* **Instructions for the task**:
If a line in the records below holds the word "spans", copy it.

* **Data for processing**:
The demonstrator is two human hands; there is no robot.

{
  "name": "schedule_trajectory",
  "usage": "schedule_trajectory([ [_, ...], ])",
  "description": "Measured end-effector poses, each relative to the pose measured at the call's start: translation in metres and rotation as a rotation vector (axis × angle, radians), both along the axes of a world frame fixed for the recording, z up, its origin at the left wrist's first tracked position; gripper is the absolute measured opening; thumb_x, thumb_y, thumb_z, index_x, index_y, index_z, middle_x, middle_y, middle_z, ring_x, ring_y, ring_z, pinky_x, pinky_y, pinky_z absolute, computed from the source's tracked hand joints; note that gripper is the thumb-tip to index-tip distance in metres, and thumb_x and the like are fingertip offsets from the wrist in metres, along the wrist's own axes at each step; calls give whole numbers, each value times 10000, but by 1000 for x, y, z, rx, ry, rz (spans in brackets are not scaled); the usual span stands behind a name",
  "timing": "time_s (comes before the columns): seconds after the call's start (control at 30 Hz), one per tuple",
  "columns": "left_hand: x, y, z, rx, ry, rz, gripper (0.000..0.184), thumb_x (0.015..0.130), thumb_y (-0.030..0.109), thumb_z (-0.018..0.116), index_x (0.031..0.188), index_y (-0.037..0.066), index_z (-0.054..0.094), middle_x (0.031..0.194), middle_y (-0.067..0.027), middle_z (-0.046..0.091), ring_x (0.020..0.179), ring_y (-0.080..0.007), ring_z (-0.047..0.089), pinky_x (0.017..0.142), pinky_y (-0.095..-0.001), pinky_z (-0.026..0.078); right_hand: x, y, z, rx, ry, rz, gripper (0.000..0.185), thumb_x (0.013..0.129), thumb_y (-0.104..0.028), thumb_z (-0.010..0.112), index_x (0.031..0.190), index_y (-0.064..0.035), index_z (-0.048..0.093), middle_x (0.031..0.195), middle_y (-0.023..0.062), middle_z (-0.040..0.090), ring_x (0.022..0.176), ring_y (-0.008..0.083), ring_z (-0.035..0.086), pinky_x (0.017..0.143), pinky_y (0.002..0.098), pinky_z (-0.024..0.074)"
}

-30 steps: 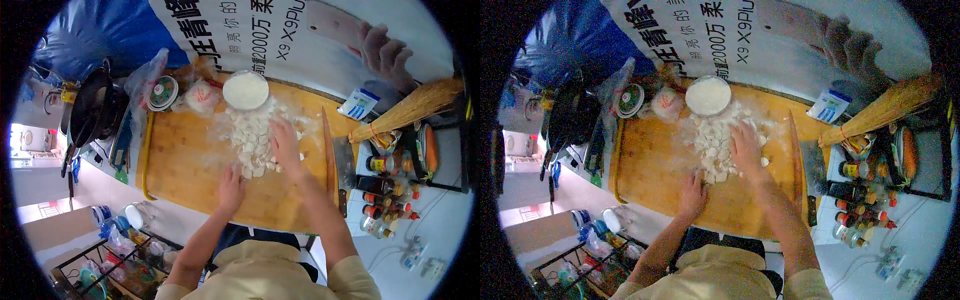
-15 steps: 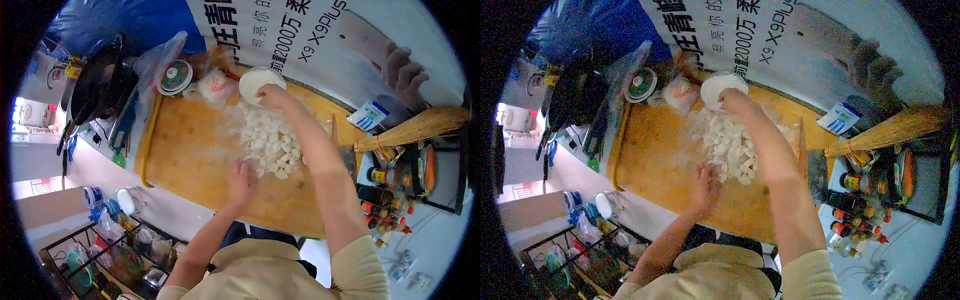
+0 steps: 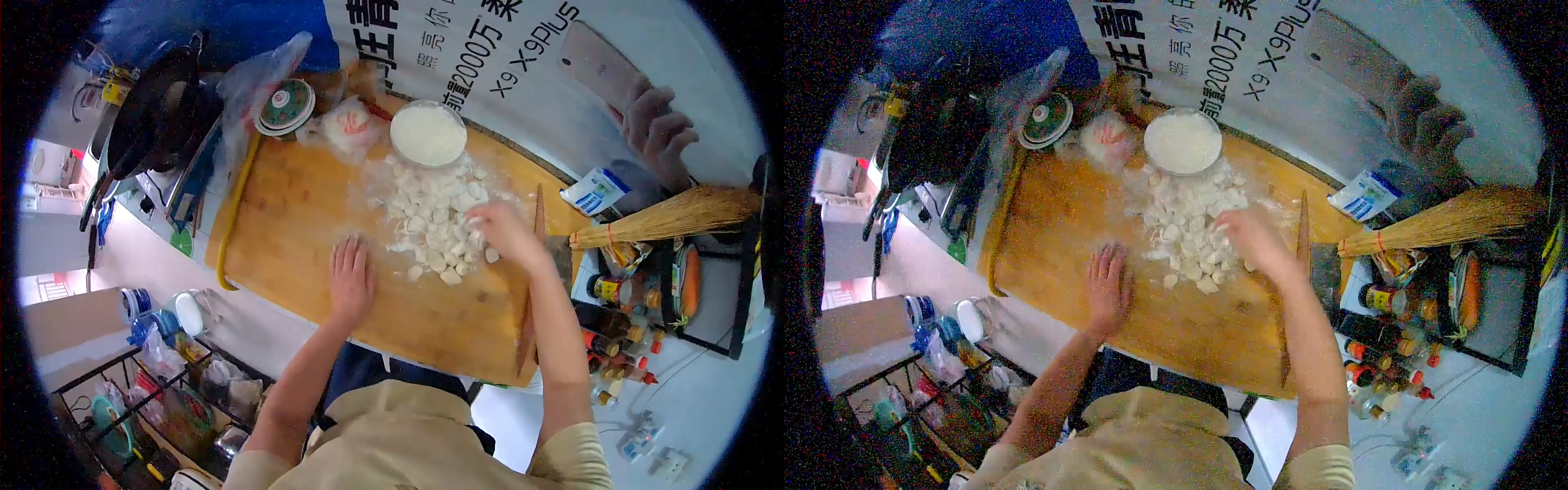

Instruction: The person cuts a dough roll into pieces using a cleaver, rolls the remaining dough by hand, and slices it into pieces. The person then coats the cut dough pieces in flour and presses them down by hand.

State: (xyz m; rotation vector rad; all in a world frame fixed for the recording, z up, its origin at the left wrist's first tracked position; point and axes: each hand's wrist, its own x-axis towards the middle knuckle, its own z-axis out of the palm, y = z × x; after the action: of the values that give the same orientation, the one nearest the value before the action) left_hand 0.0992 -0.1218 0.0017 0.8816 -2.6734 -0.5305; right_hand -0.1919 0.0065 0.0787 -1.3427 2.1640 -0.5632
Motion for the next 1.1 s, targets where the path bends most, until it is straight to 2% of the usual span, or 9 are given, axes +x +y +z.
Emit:
schedule_trajectory([
  [0.27, -8, -4, -1, -4, -56, -16, 452, 881, 187, 525, 1308, 49, 476, 1405, -179, 413, 1343, -326, 337, 1128, -479, 232, 36, 30, 18, 71, -165, -128, 283, 814, 44, 482, 1035, 15, 657, 948, 204, 662, 919, 304, 637, 820, 349, 485],
  [0.37, -9, -5, -3, -5, -44, -23, 456, 879, 190, 526, 1309, 46, 477, 1405, -180, 415, 1339, -326, 343, 1127, -478, 235, 45, 33, -7, -42, -123, -274, 279, 842, 17, 472, 1056, 0, 651, 1045, 223, 637, 1027, 394, 588, 905, 409, 465],
  [0.57, -8, -5, -5, -40, -59, -16, 458, 872, 200, 526, 1303, 49, 493, 1390, -180, 434, 1328, -332, 359, 1119, -483, 246, 69, 16, -17, -214, -164, -119, 309, 800, 85, 476, 1040, 5, 654, 1001, 206, 649, 908, 325, 634, 805, 355, 498],
  [0.67, -7, -4, -6, -39, -45, -9, 457, 870, 200, 525, 1300, 49, 498, 1384, -177, 441, 1323, -333, 365, 1117, -484, 250, 79, 6, -9, -77, -106, -348, 305, 806, 80, 465, 1029, 2, 658, 999, 198, 652, 891, 341, 640, 801, 367, 507],
  [0.77, -7, -5, -7, -39, -37, -10, 459, 869, 199, 526, 1302, 51, 497, 1384, -174, 443, 1323, -330, 366, 1117, -483, 252, 88, 4, -23, -192, -158, -93, 292, 812, 65, 466, 1021, 1, 661, 968, 204, 657, 837, 345, 651, 771, 373, 517],
  [0.87, -6, -5, -8, -30, -31, -5, 464, 866, 200, 531, 1305, 54, 494, 1384, -172, 443, 1321, -327, 368, 1117, -482, 253, 92, -2, -46, -215, -148, -227, 352, 812, 27, 506, 1131, -49, 634, 1112, 200, 628, 975, 355, 616, 853, 401, 498],
  [0.93, -7, -3, -8, -15, -20, -6, 467, 865, 201, 534, 1307, 56, 493, 1383, -172, 443, 1319, -326, 371, 1117, -482, 254, 110, -12, -66, -207, 382, -41, 458, 813, -26, 554, 1260, -123, 563, 1346, 174, 497, 1190, 356, 502, 981, 489, 419],
  [1.07, -7, -7, -13, -55, -32, -21, 472, 861, 207, 540, 1307, 57, 491, 1384, -175, 441, 1305, -323, 386, 1113, -485, 258, 157, 8, -78, -78, 501, 74, 555, 818, -126, 603, 1356, -185, 479, 1490, 142, 317, 1332, 370, 348, 1071, 581, 284],
  [1.1, -5, -7, -15, -57, -45, -30, 474, 861, 209, 541, 1306, 56, 491, 1384, -177, 442, 1300, -326, 391, 1111, -487, 260, 161, 20, -90, 26, 275, -2, 574, 812, -174, 625, 1365, -199, 475, 1498, 152, 296, 1340, 369, 340, 1084, 585, 258],
])
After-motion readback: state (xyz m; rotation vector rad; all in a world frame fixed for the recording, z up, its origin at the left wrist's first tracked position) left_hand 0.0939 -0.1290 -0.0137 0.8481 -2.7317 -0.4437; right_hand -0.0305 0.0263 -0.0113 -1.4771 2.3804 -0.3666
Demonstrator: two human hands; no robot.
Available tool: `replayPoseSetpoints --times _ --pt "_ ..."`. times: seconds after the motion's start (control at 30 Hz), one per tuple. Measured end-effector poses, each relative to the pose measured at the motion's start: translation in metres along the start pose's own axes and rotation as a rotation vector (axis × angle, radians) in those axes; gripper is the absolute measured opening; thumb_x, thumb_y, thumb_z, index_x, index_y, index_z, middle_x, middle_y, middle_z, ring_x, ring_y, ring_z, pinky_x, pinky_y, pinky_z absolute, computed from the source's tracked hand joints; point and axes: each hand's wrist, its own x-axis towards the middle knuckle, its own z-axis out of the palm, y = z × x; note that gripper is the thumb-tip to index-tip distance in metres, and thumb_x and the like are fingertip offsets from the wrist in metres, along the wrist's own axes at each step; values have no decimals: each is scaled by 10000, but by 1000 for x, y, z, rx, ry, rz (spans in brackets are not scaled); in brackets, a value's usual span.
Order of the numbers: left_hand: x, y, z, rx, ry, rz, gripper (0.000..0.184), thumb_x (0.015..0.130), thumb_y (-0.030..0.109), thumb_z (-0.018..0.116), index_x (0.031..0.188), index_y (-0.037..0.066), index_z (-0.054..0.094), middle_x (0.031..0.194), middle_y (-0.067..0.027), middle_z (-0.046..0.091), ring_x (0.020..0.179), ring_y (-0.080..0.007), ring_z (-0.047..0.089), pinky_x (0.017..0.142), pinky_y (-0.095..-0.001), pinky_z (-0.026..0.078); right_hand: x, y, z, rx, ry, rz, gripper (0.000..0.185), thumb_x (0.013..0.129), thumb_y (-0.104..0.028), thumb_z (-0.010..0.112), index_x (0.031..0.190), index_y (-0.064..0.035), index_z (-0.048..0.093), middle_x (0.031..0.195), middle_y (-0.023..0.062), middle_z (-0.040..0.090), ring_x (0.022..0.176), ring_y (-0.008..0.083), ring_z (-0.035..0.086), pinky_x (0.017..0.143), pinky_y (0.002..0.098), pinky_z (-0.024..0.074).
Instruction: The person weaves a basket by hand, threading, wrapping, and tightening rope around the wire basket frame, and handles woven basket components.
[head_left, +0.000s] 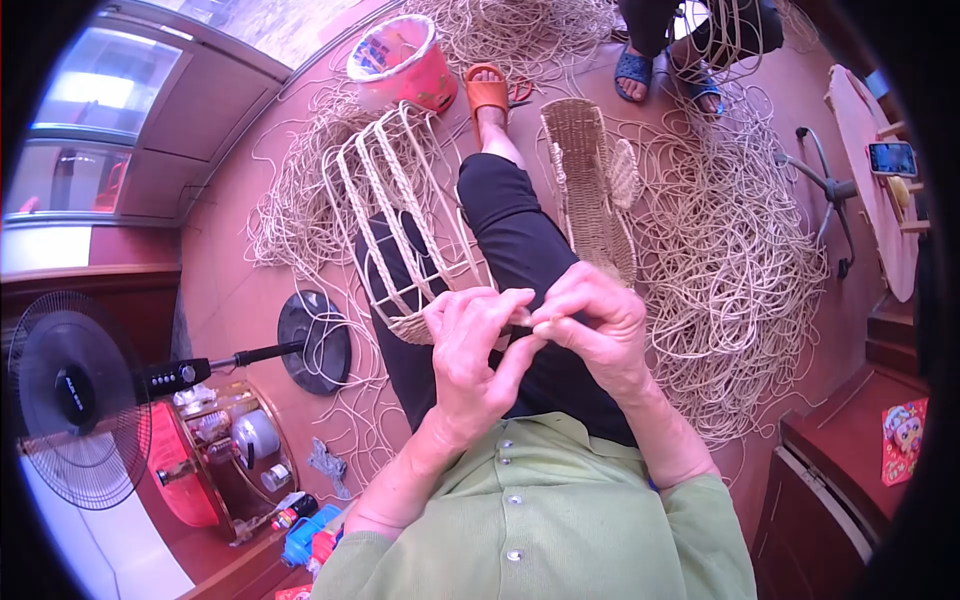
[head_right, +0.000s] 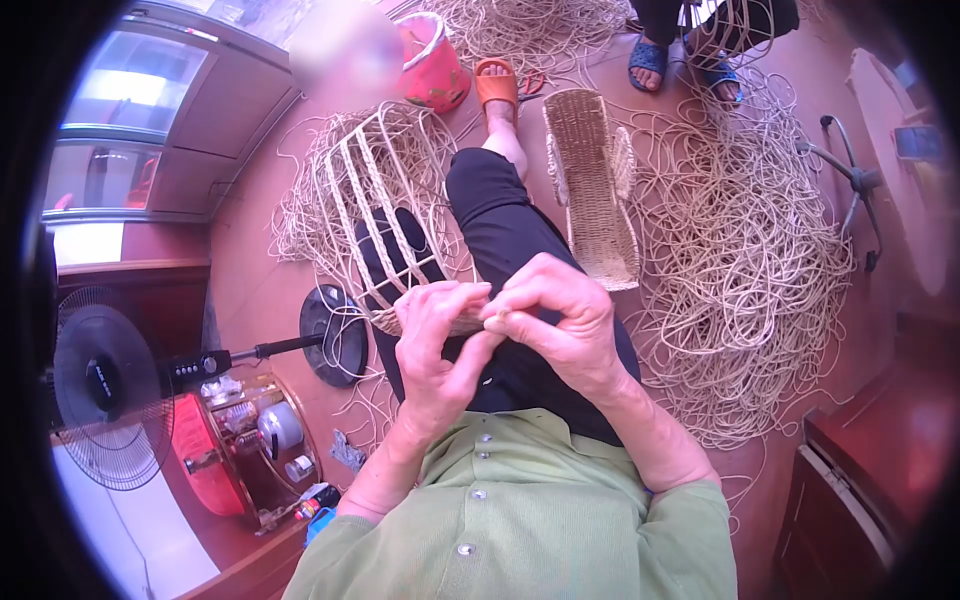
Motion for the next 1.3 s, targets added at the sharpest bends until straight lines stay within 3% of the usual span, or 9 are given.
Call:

* **Task response**:
  "description": "Measured end-effector poses, each relative to the pose measured at the call's start: translation in metres and rotation as a rotation vector (axis × angle, radians), both along the axes of a world frame fixed for the recording, z up, its origin at the left wrist's first tracked position; gripper is the absolute measured opening; thumb_x, thumb_y, thumb_z, index_x, index_y, index_z, middle_x, middle_y, middle_z, ring_x, ring_y, ring_z, pinky_x, pinky_y, pinky_z absolute, computed from the source's tracked hand joints; note that gripper is the thumb-tip to index-tip distance in metres, and thumb_x and the like are fingertip offsets from the wrist in metres, along the wrist's own axes at each step; calls give whole numbers, each value times 10000, but by 1000 for x, y, z, rx, ry, rz (spans in brackets are not scaled); the usual span stands behind a name",
Available tool: `replayPoseSetpoints --times _ --pt "_ ..."`. times: seconds after the motion's start (control at 30 Hz), one per tuple. Measured end-effector poses, each relative to the pose measured at the motion's start: translation in metres along the start pose's own axes and rotation as a rotation vector (axis × angle, radians) in those axes; gripper is the absolute measured opening; thumb_x, thumb_y, thumb_z, index_x, index_y, index_z, middle_x, middle_y, middle_z, ring_x, ring_y, ring_z, pinky_x, pinky_y, pinky_z absolute, computed from the source's tracked hand joints; point and axes: each hand's wrist, its own x-axis towards the middle knuckle, its own z-axis out of the palm, y = z × x; note that gripper is the thumb-tip to index-tip distance in metres, and thumb_x and the like are fingertip offsets from the wrist in metres, along the wrist's own axes at each step; values have no decimals: each is scaled by 10000, but by 1000 for x, y, z, rx, ry, rz (spans in brackets are not scaled); in brackets, a value's usual span.

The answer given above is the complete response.